- [Excerpted data]
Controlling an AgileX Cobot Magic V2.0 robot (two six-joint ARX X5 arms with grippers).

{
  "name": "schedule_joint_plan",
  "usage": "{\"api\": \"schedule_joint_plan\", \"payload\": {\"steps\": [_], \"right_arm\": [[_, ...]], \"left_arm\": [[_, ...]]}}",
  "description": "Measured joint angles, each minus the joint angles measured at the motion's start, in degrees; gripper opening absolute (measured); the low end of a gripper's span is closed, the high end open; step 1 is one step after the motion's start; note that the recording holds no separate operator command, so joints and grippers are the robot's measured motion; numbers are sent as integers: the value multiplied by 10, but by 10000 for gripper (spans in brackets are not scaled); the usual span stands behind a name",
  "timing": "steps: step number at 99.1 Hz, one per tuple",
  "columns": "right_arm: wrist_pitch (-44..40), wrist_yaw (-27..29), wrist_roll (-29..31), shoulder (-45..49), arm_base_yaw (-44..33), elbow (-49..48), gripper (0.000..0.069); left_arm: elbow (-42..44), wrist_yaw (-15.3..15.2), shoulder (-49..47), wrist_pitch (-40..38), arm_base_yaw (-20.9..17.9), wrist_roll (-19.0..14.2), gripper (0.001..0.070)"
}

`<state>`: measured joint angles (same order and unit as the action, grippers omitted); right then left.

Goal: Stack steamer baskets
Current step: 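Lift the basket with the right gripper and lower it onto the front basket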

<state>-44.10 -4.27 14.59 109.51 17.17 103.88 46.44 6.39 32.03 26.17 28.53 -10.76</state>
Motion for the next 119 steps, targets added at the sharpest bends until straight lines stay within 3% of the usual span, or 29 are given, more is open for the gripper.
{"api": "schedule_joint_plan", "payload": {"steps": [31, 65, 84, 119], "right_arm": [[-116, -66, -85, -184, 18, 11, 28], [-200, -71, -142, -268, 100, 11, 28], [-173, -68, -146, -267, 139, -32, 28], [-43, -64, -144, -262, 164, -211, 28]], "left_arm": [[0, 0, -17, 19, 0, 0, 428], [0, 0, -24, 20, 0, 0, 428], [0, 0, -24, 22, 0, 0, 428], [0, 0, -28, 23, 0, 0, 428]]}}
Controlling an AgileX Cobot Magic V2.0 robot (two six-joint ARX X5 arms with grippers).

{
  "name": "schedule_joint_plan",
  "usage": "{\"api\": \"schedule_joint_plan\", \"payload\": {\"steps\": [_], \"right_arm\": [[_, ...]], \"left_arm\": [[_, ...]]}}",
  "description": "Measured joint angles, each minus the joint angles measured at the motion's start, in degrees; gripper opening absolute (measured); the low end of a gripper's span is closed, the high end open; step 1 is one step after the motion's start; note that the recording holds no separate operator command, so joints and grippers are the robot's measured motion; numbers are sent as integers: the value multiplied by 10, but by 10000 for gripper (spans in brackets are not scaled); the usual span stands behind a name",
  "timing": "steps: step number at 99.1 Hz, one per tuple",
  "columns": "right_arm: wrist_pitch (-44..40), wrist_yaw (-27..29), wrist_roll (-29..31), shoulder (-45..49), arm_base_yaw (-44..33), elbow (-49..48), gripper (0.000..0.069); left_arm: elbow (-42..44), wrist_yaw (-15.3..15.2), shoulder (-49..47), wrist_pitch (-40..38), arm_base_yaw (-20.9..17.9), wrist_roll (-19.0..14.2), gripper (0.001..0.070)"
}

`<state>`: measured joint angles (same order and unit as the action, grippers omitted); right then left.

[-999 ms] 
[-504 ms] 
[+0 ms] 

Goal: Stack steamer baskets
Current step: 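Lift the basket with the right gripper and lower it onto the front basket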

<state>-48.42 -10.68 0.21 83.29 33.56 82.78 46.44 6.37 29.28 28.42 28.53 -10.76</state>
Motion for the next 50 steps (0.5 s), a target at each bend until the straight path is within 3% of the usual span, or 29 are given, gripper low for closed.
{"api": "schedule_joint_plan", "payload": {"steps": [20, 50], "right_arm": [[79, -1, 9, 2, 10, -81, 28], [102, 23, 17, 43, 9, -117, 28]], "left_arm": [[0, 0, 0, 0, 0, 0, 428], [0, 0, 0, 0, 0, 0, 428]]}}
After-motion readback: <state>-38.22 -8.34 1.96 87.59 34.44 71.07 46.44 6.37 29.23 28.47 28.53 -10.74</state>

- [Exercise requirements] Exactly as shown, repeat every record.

- [Task result]
Controlling an AgileX Cobot Magic V2.0 robot (two six-joint ARX X5 arms with grippers).

{
  "name": "schedule_joint_plan",
  "usage": "{\"api\": \"schedule_joint_plan\", \"payload\": {\"steps\": [_], \"right_arm\": [[_, ...]], \"left_arm\": [[_, ...]]}}",
  "description": "Measured joint angles, each minus the joint angles measured at the motion's start, in degrees; gripper opening absolute (measured); the low end of a gripper's span is closed, the high end open; step 1 is one step after the motion's start; note that the recording holds no separate operator command, so joints and grippers are the robot's measured motion; numbers are sent as integers: the value multiplied by 10, but by 10000 for gripper (spans in brackets are not scaled); the usual span stands behind a name",
  "timing": "steps: step number at 99.1 Hz, one per tuple",
  "columns": "right_arm: wrist_pitch (-44..40), wrist_yaw (-27..29), wrist_roll (-29..31), shoulder (-45..49), arm_base_yaw (-44..33), elbow (-49..48), gripper (0.000..0.069); left_arm: elbow (-42..44), wrist_yaw (-15.3..15.2), shoulder (-49..47), wrist_pitch (-40..38), arm_base_yaw (-20.9..17.9), wrist_roll (-19.0..14.2), gripper (0.001..0.070)"
}

`<state>`: measured joint angles (same order and unit as the action, grippers omitted); right then left.

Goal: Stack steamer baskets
Current step: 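Lift the basket with the right gripper and lower it onto the front basket
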
<state>-44.10 -4.27 14.59 109.51 17.17 103.88 46.44 6.39 32.03 26.17 28.53 -10.76</state>
Motion for the next 119 steps, targets added at the sharpest bends until straight lines stay within 3% of the usual span, or 29 are given, more is open for the gripper.
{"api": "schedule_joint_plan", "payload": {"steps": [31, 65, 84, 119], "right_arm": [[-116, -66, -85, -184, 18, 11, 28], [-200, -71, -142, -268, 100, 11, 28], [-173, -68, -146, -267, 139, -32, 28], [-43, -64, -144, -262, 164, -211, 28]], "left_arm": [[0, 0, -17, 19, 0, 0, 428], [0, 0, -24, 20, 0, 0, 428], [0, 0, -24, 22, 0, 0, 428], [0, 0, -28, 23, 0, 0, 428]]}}
Controlling an AgileX Cobot Magic V2.0 robot (two six-joint ARX X5 arms with grippers).

{
  "name": "schedule_joint_plan",
  "usage": "{\"api\": \"schedule_joint_plan\", \"payload\": {\"steps\": [_], \"right_arm\": [[_, ...]], \"left_arm\": [[_, ...]]}}",
  "description": "Measured joint angles, each minus the joint angles measured at the motion's start, in degrees; gripper opening absolute (measured); the low end of a gripper's span is closed, the high end open; step 1 is one step after the motion's start; note that the recording holds no separate operator command, so joints and grippers are the robot's measured motion; numbers are sent as integers: the value multiplied by 10, but by 10000 for gripper (spans in brackets are not scaled); the usual span stands behind a name",
  "timing": "steps: step number at 99.1 Hz, one per tuple",
  "columns": "right_arm: wrist_pitch (-44..40), wrist_yaw (-27..29), wrist_roll (-29..31), shoulder (-45..49), arm_base_yaw (-44..33), elbow (-49..48), gripper (0.000..0.069); left_arm: elbow (-42..44), wrist_yaw (-15.3..15.2), shoulder (-49..47), wrist_pitch (-40..38), arm_base_yaw (-20.9..17.9), wrist_roll (-19.0..14.2), gripper (0.001..0.070)"
}

`<state>`: measured joint angles (same order and unit as the action, grippers omitted); right then left.

[-999 ms] 
[-504 ms] 
[+0 ms] 

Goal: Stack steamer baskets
Current step: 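Lift the basket with the right gripper and lower it onto the front basket
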
<state>-48.42 -10.68 0.21 83.29 33.56 82.78 46.44 6.37 29.28 28.42 28.53 -10.76</state>
Motion for the next 50 steps (0.5 s), a target at each bend until the straight path is within 3% of the usual span, or 29 are given, gripper low for closed.
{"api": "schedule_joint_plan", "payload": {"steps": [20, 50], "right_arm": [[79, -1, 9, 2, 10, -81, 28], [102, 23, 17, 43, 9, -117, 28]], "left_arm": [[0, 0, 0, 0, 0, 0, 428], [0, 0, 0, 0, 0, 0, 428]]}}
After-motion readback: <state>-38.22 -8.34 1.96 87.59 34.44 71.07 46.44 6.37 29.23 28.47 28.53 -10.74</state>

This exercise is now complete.